Taking it to the streets.

(Image via Getty)

The Florida bar exam has been delayed three times. So far.

The first delay came after the state realized it would be impossible to hold the in-person July exam they were planning to show the world that COVID was Dr. Fauci’s made-up threat because, as it turned out, COVID was not Dr. Fauci’s made-up threat. At that point, the state with the nation’s second-highest number of infections — though Texas should pass them before the week is out — scheduled an online exam for today before remembering that there’s an election in Florida today and people need to go to the polls because mail-in balloting is for the communists.

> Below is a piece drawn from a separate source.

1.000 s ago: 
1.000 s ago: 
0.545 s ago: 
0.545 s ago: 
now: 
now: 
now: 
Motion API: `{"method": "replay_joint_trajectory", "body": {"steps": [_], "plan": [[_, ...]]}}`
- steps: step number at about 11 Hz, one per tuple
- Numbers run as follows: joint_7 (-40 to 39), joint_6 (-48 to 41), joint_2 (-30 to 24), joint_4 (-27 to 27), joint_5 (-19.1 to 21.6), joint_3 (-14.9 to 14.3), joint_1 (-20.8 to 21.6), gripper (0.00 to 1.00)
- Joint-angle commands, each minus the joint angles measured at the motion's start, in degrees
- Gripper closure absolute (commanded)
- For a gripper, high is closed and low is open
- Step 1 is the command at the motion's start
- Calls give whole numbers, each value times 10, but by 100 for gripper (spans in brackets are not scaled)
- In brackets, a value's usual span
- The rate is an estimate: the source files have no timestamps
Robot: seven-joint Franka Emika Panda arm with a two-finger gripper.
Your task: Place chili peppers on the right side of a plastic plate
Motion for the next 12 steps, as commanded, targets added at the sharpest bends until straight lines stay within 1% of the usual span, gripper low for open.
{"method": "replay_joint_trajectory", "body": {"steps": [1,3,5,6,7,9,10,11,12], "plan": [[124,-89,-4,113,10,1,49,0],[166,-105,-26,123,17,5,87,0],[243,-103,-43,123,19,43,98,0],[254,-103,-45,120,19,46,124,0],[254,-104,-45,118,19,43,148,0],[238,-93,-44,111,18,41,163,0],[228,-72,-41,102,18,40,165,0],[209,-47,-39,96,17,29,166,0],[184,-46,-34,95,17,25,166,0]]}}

The second delay pushed the exam to Wednesday, where it was slated clear up until Sunday night when online exam technical challenges forced the state to push it off to an as yet unspecified October date. That’s a lot for applicants to deal with.

And a number of examinees are taking their frustration to the streets.

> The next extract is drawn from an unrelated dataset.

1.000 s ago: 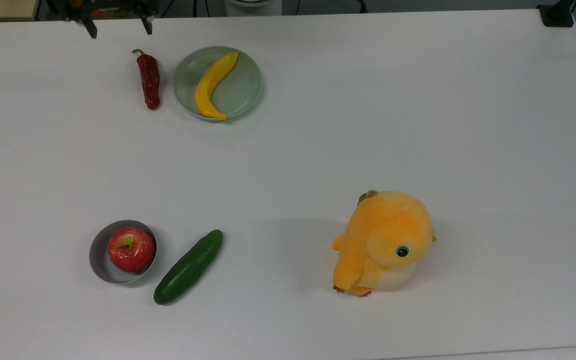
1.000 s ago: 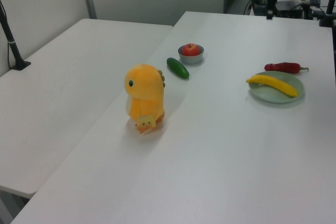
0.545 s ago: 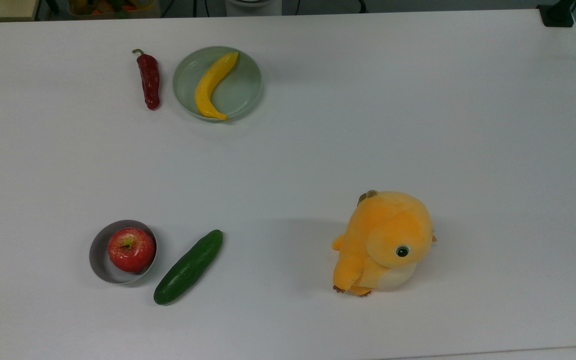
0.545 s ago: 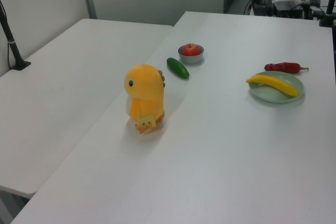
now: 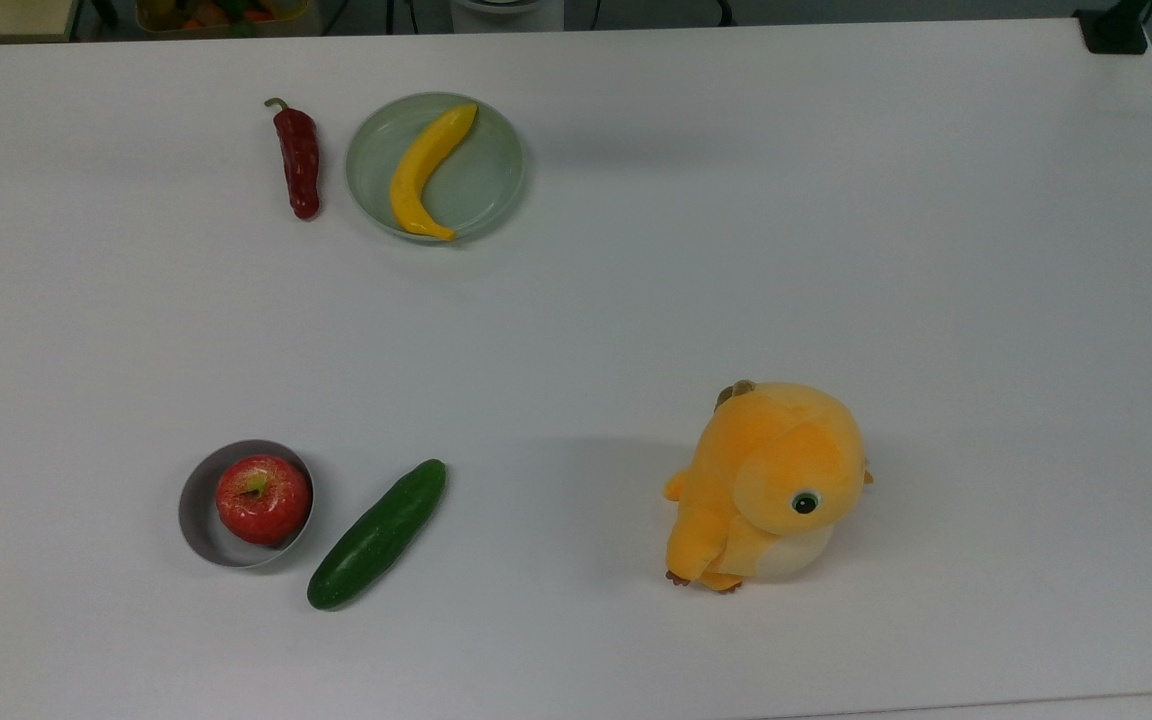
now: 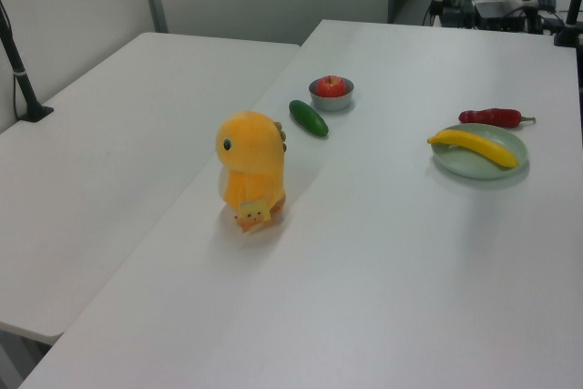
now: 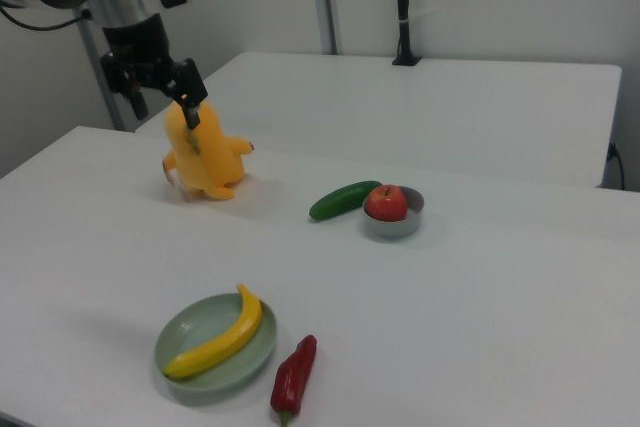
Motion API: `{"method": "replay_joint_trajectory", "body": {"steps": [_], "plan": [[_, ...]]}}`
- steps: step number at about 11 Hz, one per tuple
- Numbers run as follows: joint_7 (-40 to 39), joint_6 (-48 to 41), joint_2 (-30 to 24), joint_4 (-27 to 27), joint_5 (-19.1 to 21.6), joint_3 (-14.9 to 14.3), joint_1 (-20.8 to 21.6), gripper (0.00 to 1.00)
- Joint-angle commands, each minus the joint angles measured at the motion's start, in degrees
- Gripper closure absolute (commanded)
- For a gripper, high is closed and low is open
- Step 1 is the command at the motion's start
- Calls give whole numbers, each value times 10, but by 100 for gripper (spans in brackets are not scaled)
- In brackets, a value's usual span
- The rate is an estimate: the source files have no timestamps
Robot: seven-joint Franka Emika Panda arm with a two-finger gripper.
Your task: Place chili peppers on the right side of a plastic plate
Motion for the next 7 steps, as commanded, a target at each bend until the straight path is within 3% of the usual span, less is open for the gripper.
{"method": "replay_joint_trajectory", "body": {"steps": [1,7], "plan": [[-54,28,2,-18,3,-21,7,0],[-51,26,0,-17,3,-22,4,0]]}}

Tomorrow, bar exam applicants will gather at the state supreme court to protest the continued delays and demand a resolution to the ordeal.

“They need to give us some sort of bar exam or give us (diploma) privileges and get on with it,” [Florida International University law graduate Michael Ellis] said. “It’s gone on long enough — I myself have been studying since January.”

Studying since January is pretty extreme but maybe this is why FIU keeps dominating the Florida bar exam. But even a more traditional “since May” study period becomes unreasonable when authorities are holding applicants hostage to an unknown test date that could be three full months after the test was originally scheduled. Studying for the bar exam isn’t like studying for a regular test — it forces examinees to memorize everything in niche practice areas they’ll never touch again and then spit it out before purging it all and going about the real job of being an attorney which involves not a goddamned thing from the exam. Telling applicants to retain that information for an unexpected extra week is nerve-racking… an additional three months would be torturous.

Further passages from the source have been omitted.